- **What to do**: Print the whole listing again exactly as it stands, leaving out any images.

■ ■ ■ ■

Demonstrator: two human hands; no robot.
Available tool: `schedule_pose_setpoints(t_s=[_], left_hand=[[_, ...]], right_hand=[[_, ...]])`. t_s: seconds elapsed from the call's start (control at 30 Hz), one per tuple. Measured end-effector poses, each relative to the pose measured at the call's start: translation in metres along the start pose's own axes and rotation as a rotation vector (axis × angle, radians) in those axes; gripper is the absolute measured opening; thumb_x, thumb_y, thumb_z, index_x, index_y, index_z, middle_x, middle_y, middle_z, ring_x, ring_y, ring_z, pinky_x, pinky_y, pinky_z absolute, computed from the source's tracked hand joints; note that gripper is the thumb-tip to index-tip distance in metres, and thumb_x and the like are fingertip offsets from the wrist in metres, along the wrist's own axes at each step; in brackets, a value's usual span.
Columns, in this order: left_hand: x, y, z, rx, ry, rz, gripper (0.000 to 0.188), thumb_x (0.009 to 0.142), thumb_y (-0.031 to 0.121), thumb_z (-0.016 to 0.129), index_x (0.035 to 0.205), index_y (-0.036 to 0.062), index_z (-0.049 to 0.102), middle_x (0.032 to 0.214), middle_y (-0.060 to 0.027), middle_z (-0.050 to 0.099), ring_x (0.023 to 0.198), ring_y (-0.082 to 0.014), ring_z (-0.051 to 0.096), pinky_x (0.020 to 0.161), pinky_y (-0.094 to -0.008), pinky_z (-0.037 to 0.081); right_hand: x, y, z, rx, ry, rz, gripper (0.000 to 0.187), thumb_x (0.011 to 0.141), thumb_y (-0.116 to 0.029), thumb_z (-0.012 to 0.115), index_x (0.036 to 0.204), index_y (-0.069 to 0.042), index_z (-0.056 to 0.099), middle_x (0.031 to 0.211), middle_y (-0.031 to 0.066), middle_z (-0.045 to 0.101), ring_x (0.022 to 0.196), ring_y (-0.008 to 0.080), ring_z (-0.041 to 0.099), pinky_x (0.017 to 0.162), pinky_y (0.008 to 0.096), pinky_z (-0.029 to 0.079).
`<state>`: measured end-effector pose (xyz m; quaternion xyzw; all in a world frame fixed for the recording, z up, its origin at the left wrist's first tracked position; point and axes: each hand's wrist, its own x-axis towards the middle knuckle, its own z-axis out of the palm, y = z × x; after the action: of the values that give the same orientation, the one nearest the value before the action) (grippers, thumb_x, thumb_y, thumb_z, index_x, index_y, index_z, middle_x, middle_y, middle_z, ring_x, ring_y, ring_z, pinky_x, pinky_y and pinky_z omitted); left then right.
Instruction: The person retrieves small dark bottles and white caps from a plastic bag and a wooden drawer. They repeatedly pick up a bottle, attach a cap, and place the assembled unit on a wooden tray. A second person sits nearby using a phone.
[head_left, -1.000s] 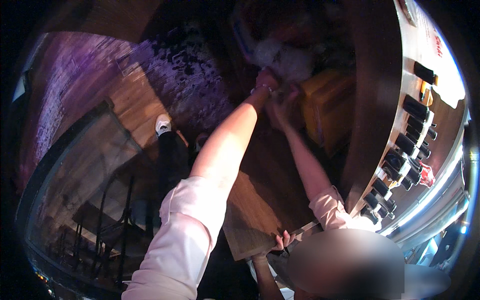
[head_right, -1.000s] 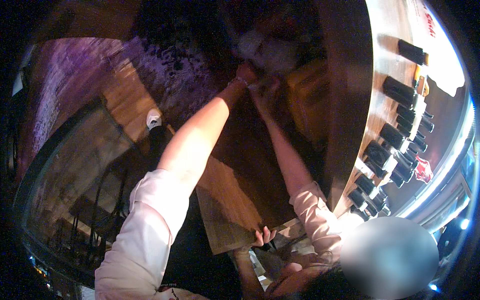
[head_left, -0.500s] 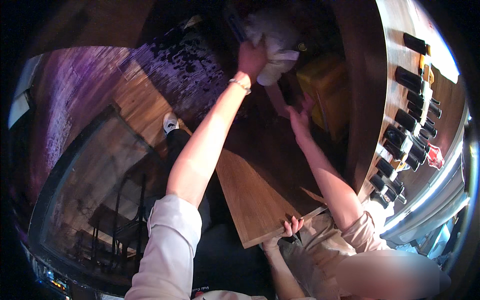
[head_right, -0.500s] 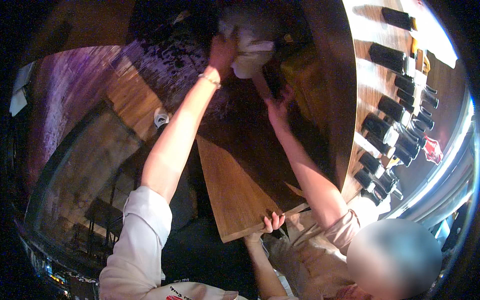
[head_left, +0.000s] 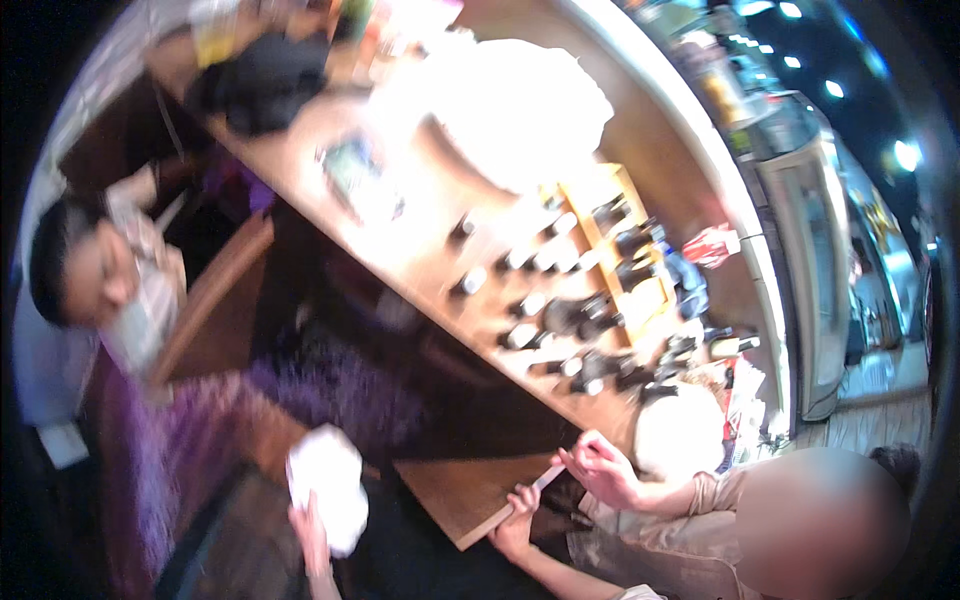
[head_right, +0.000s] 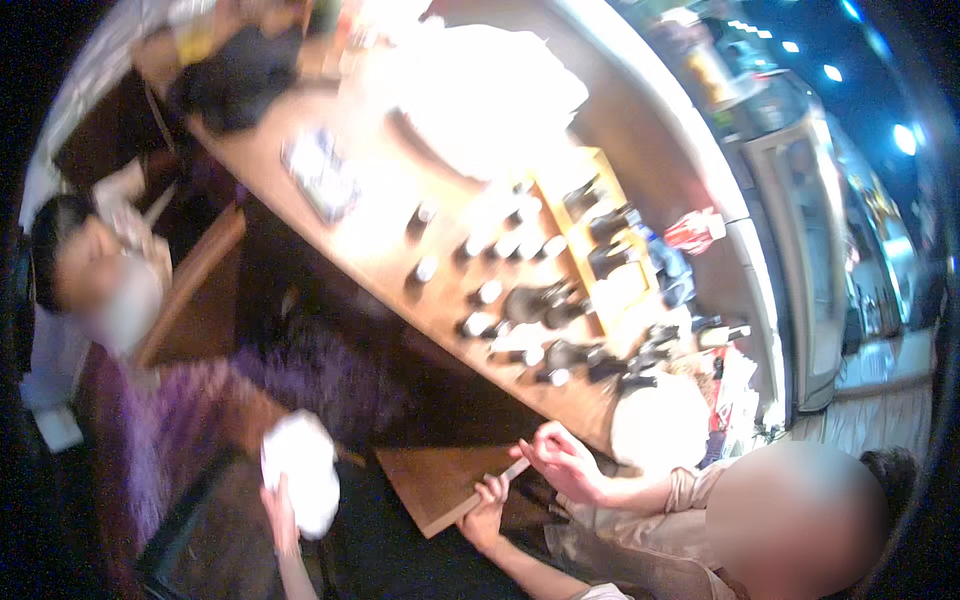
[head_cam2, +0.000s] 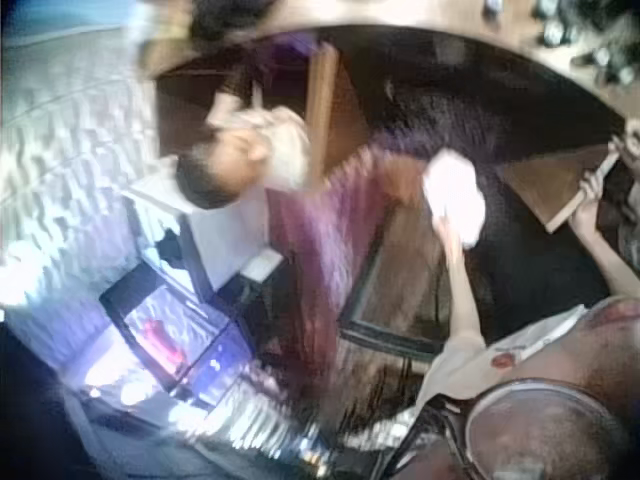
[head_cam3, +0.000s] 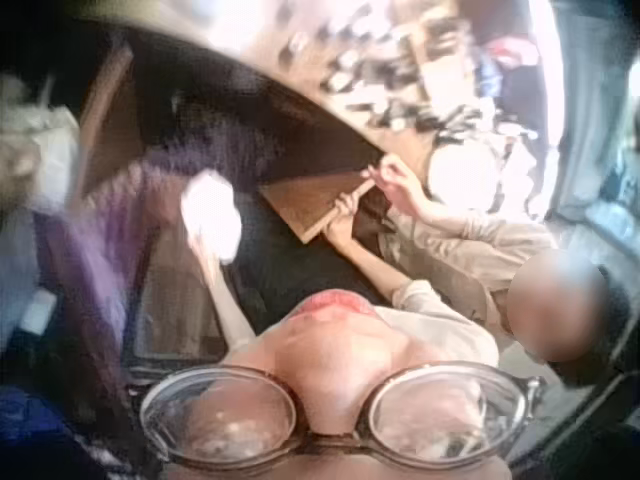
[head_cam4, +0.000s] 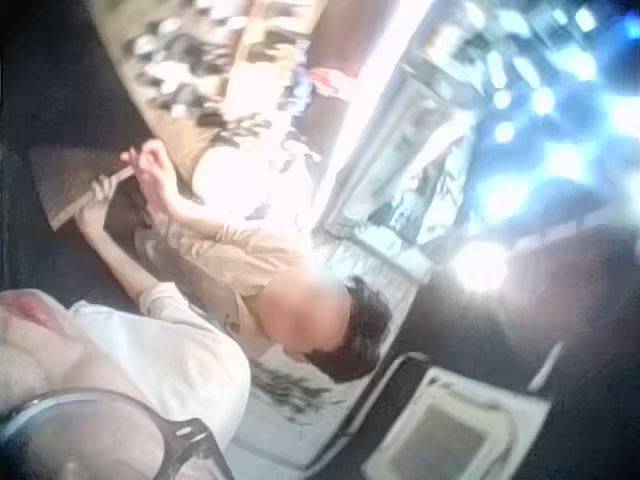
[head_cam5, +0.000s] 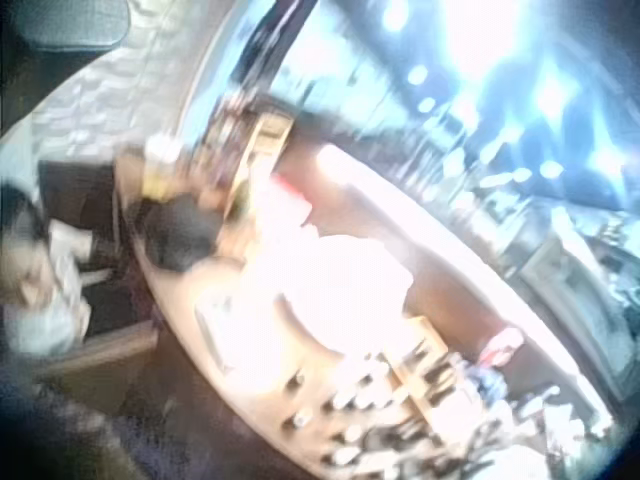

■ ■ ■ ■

- **Solved problem**:
Demonstrator: two human hands; no robot.
Available tool: `schedule_pose_setpoints(t_s=[_], left_hand=[[_, ...]], right_hand=[[_, ...]])`. t_s: seconds elapsed from the call's start (control at 30 Hz), one per tuple. Measured end-effector poses, each relative to the pose measured at the call's start: translation in metres along the start pose's own axes and rotation as a rotation vector (axis × angle, radians) in those axes; gripper is the absolute measured opening; thumb_x, thumb_y, thumb_z, index_x, index_y, index_z, middle_x, middle_y, middle_z, ring_x, ring_y, ring_z, pinky_x, pinky_y, pinky_z absolute, computed from the source's tracked hand joints; note that gripper is the thumb-tip to index-tip distance in metres, and thumb_x and the like are fingertip offsets from the wrist in metres, along the wrist's own axes at each step; in brackets, a value's usual span.
Columns, in this order: left_hand: x, y, z, rx, ry, rz, gripper (0.000 to 0.188), thumb_x (0.009 to 0.142), thumb_y (-0.031 to 0.121), thumb_z (-0.016 to 0.129), index_x (0.035 to 0.205), index_y (-0.036 to 0.062), index_z (-0.049 to 0.102), middle_x (0.032 to 0.214), middle_y (-0.060 to 0.027), middle_z (-0.050 to 0.099), ring_x (0.023 to 0.198), ring_y (-0.082 to 0.014), ring_z (-0.051 to 0.096), pinky_x (0.020 to 0.161), pinky_y (-0.094 to -0.008), pinky_z (-0.037 to 0.081); right_hand: x, y, z, rx, ry, rz, gripper (0.000 to 0.187), thumb_x (0.011 to 0.141), thumb_y (-0.116 to 0.029), thumb_z (-0.012 to 0.115), index_x (0.036 to 0.204), index_y (-0.069 to 0.042), index_z (-0.056 to 0.099), middle_x (0.031 to 0.211), middle_y (-0.031 to 0.066), middle_z (-0.045 to 0.101), ring_x (0.022 to 0.196), ring_y (-0.008 to 0.080), ring_z (-0.041 to 0.099), pinky_x (0.017 to 0.162), pinky_y (0.008 to 0.096), pinky_z (-0.029 to 0.079).
`<state>`: measured end-effector pose (xyz m; quaternion xyzw; all in a world frame fixed for the recording, z up, its origin at the left wrist's first tracked position; point and axes: each hand's wrist, its own x-axis towards the middle knuckle, its own z-axis out of the palm, y = z × x; after the action: of the values that give the same orientation, the one nearest the value before the action) (grippers, thumb_x, thumb_y, thumb_z, index_x, index_y, index_z, middle_x, middle_y, middle_z, ring_x, ring_y, ring_z, pinky_x, pinky_y and pinky_z omitted); left then right.
Instruction: The person retrieves small dark bottles and white caps from a plastic bag and a wooden drawer. They repeatedly pick up a bottle, attach a cap, and place the assembled unit on a wooden tray. A second person sits nearby using a phone.
[head_left, -1.000s] 
[head_right, -1.000s] 
[head_left, -0.500s] 
[head_right, -0.500s] 
[head_left, +0.000s] 
[head_right, +0.000s] 
[head_cam2, +0.000s] 
[head_cam3, +0.000s] 
[head_cam4, +0.000s] 
[head_cam5, +0.000s] 

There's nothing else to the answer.